I have written several letters to the editor concerning the legal problems and denial of human rights of Masaud Jahromi, formerly chair of the Telecommunication Engineering Department of Ahlia University, Manama, Bahrain, over the past few years, starting with "Justice for Jahromi" (Nov. 2011). Since the last letter, "Bahrain Revokes Masaud Jahromi’s Citizenship" (Apr. 2015), the government of Bahrain has now formally deported him, making Jahromi today a "man without a country." Here, I briefly review his case and current situation, soliciting public support on his behalf.

In 2011, he was sentenced to four months in prison and fined 500 dinars for participating in "unauthorized rallies" during public protests. He served his sentence and was eventually restored to his position at Ahlia University. No additional allegations were made or evidence presented that he violated any law since then. Nevertheless, on January 31, 2015, Bahrain revoked his citizenship following an unsubstantiated accusation of "advocating regime change through illegal means."

Article 15 of the Universal Declaration of Human Rights specifically prohibits arbitrary deprivation of anyone’s nationality. Implementing it, the International Convention on Civil and Political Rights, to which Bahrain is a signatory, protects the right of individuals to due process and their right to free speech. Denial of citizenship without apparent basis in fact or law imposes severe damage on an individual, who consequently becomes stateless and homeless. Moreover, including Jahromi’s name on a list with the names of obvious terrorists serving ISIS abroad has damaged his reputation as an academic.
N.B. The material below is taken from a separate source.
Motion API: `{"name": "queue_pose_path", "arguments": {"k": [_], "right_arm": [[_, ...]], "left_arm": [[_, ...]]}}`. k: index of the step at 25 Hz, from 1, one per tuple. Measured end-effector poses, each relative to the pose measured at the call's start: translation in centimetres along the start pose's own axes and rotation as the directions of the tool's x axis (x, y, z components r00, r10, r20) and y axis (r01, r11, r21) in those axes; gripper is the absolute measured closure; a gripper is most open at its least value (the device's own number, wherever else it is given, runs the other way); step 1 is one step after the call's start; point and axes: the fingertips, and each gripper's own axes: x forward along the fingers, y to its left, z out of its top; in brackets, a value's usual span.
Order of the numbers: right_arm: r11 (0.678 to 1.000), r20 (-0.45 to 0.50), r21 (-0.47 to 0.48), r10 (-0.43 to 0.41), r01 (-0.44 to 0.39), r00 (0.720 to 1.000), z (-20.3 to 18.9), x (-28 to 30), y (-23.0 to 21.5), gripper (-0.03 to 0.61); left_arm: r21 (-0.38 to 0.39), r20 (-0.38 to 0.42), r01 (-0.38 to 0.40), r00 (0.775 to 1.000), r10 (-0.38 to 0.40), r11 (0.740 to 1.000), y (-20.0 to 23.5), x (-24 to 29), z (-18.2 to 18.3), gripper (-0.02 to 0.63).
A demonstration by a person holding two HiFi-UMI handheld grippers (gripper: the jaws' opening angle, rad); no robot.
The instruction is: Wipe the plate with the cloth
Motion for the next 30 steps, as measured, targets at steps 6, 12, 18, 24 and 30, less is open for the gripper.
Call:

Despite Jahromi’s attempts to reverse the decision and supportive letters from well-known and respected organizations, including the Committee of Concerned Scientists, of which I am a vice-chair, and other human rights organizations, the Bahraini court has refused to reverse its decision.

In a recent email message, Jahromi wrote, "Currently I hold no nationality. The travel document that I have is valid until March 2017 and in place of nationality field it is indicated ‘Bahrain Resident.’ I have given entrance visa and able to stay in Beirut for 6 months only. Currently, I am staying with my friend and have no job opportunities." His wife and children were not permitted to leave Bahrain with him.